E giacché ci si trova qui, dopo un bel giro della città, anche i palati meritano di essere viziati: tra le pietanze lucane da non perdere, insalata di baccalà crudo con pomodori secchi, origano, aceto, olio e sale (lasciati a macerare), capitone allo spiedo, i buonissimi cavatelli e cime di rape, fusilli alla salsiccia, fave e cicoria e, per finire in bellezza, frittelle di riso. I piatti tipici della zona son tanti, gustosi primi e secondi ma meglio non appesantirsi troppo, bisogna ritornare in sella alla volta della seconda e ultima destinazione, Atena Lucana.
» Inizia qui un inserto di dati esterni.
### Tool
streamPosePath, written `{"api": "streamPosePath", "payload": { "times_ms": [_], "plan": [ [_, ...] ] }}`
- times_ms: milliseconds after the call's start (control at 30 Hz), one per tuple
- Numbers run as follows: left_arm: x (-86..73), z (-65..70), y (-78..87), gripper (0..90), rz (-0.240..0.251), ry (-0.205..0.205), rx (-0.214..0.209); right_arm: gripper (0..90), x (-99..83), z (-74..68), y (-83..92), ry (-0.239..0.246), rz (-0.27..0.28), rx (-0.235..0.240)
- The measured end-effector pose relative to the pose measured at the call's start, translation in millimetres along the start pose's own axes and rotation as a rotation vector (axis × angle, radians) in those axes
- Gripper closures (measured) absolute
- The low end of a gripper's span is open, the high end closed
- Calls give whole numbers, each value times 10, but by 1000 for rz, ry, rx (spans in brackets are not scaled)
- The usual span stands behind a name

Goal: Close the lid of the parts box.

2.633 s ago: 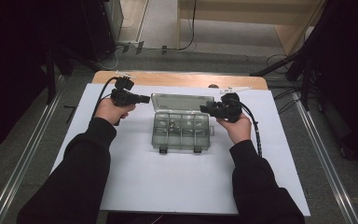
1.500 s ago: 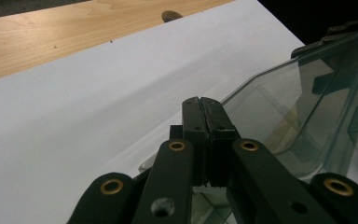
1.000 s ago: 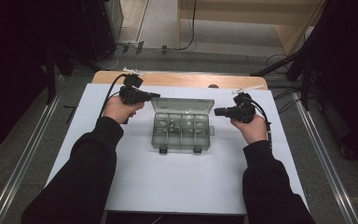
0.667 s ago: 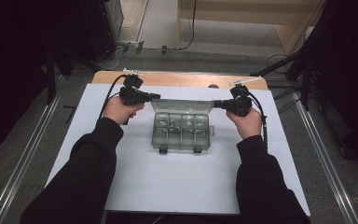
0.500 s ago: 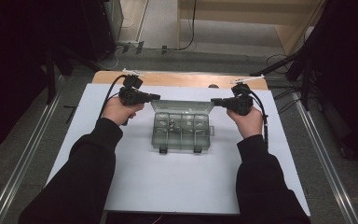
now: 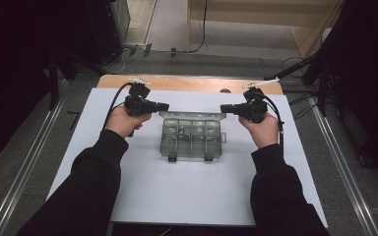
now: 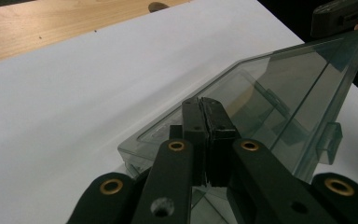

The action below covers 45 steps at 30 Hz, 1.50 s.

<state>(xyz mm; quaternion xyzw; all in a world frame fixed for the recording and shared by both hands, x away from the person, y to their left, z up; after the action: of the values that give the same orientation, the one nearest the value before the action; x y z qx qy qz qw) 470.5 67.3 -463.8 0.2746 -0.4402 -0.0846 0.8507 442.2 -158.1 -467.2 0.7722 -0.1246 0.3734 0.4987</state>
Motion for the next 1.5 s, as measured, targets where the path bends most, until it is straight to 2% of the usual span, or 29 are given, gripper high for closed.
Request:
{"api": "streamPosePath", "payload": {
  "times_ms": [67,367,800,933,1067,1200,1300,1500],
  "plan": [
    [-25,18,9,867,-5,-10,3,900,-29,-16,0,8,-8,0],
    [-94,134,10,872,-6,-28,-9,900,-143,-61,-4,17,-39,10],
    [-227,247,51,872,-11,-38,-24,900,-254,-194,44,55,-47,17],
    [-285,301,42,872,-17,-57,-23,900,-297,-227,61,60,-45,16],
    [-335,334,41,872,-5,-60,-28,900,-370,-264,57,66,-53,29],
    [-391,346,39,872,5,-73,-28,900,-414,-300,80,74,-50,26],
    [-438,335,20,873,19,-63,-32,900,-445,-318,89,83,-47,18],
    [-519,340,16,873,10,-71,-18,900,-543,-366,50,86,-51,15]
  ]
}}
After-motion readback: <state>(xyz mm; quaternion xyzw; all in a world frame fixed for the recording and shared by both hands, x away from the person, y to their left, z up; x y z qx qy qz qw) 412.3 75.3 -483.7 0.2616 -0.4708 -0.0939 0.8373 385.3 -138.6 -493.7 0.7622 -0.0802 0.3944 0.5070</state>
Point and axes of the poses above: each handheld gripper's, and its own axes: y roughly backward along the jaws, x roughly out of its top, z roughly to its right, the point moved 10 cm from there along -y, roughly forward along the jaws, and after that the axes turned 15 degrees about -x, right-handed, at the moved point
Duomo di Potenza - Cattedrale di San Gerardo
Duomo di Potenza –
Cattedrale di San Gerardo

205 km da percorre sulla SS7 Via Appia, passando per Vaglio Basilicata, Tricarico e, dopo circa 20 km, svoltare a destra e imboccare la SP 277, ci si avvicina sempre più alle Alpi Lucane costeggiando il versante orientale dell’altopiano.
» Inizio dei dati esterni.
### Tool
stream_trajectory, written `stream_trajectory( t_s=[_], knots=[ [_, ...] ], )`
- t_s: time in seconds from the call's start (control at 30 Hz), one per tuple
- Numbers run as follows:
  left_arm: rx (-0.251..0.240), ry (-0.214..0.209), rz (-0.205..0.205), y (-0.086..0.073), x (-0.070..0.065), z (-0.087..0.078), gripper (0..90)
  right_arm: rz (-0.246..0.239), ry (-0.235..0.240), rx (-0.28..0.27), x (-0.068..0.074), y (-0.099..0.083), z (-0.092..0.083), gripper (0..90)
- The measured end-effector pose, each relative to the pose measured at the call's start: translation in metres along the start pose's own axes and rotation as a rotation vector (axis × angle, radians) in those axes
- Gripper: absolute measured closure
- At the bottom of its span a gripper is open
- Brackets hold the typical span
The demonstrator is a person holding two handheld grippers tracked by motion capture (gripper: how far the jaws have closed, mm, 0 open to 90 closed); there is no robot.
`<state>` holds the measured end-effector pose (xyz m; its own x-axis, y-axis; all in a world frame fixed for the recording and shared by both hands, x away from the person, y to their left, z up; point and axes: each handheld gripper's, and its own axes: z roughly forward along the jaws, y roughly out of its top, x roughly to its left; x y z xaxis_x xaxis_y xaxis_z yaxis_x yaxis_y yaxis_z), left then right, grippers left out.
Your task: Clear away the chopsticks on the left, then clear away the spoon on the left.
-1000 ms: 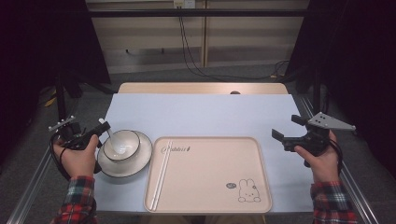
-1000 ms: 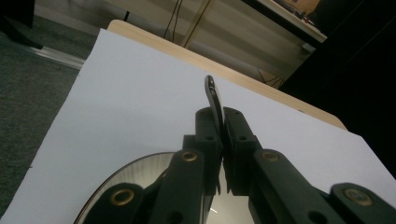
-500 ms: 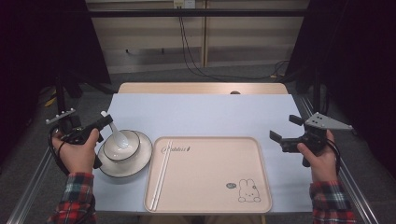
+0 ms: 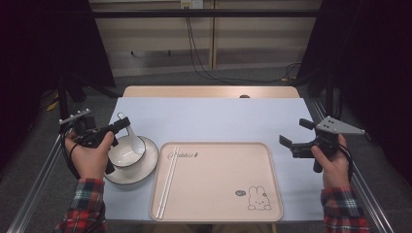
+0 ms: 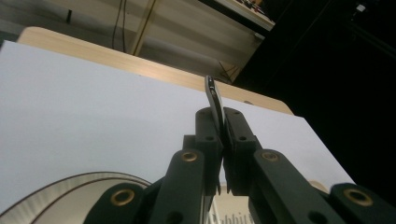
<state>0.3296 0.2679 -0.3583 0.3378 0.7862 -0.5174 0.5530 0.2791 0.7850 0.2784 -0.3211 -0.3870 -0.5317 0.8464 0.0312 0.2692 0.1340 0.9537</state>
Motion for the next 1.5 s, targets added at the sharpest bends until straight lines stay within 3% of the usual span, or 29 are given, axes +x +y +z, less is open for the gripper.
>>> stream_trajectory(
  t_s=[0.37,0.63,1.27,1.5],
  knots=[
    [0.06,-0.068,0.048,-0.007,-0.021,0.014,86.3,-0.009,0.002,-0.006,0.001,0.0,-0.003,0.0],
    [0.1,-0.129,0.036,-0.016,-0.033,0.025,86.3,-0.012,0.001,0.004,0.002,0.0,-0.002,0.0],
    [0.188,-0.187,0.07,-0.032,-0.052,0.047,86.3,-0.02,-0.008,0.008,0.002,-0.001,-0.004,0.0],
    [0.241,-0.205,0.086,-0.042,-0.056,0.057,86.3,-0.023,-0.013,0.01,0.003,-0.002,-0.005,0.0]
  ],
)
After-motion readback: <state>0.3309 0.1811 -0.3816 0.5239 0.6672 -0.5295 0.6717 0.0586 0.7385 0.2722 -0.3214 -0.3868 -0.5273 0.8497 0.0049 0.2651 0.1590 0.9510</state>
Circa 30 km dopo Oliveto Lucano, viaggiando sulla SP 13, svoltare a sinistra e prendere la Strada Provinciale di Pietrapertosa, che porta dritto all’omonima località, uno dei Borghi più belli d’Italia e che, insieme ai paesi limitrofi, forma il Parco delle Dolomiti Lucane. Il borgo è costruito sulla roccia, sembra quasi incastonato in essa e si snoda fino ai piedi del Castello Normanno, simbolo di Pietrapertosa, fortificato in epoca romana.

Veduta su Pietrapertosa (PZ)
Veduta su Pietrapertosa (PZ)

Dopo Pietrapertosa, si torna indietro, per circa 15 km, svoltare a sinistra direzione Castelmezzano, davanti una strada a dir poco spettacolare, curve che sembrano si intreccino, poco gas, le ginocchia sfiorano l’asfalto, adrenalina pura. Rettilinei pochi, bellezze naturali da ammirare, tante, come il Lago di Camastra, sulla sinistra, e, subito dopo aver attraversato il piccolo ponte che attraversa un braccio del lago, sulla destra una magnifica veduta sulle Dolomiti Lucane.

Si passa dalla SP 16, dove si incontra la località di Abriola (da visitare il Santuario Madonna di Monteforte) alla SP 5 per un breve tratto, per poi proseguire sulla strada Contrada Pierfaone e, poi, SS 95. Atena Lucana può attendere, ultima tappa, prima dell’arrivo, alla Rocca fortificata di Brienza, a pochi chilometri dal confine con la provincia di Salerno.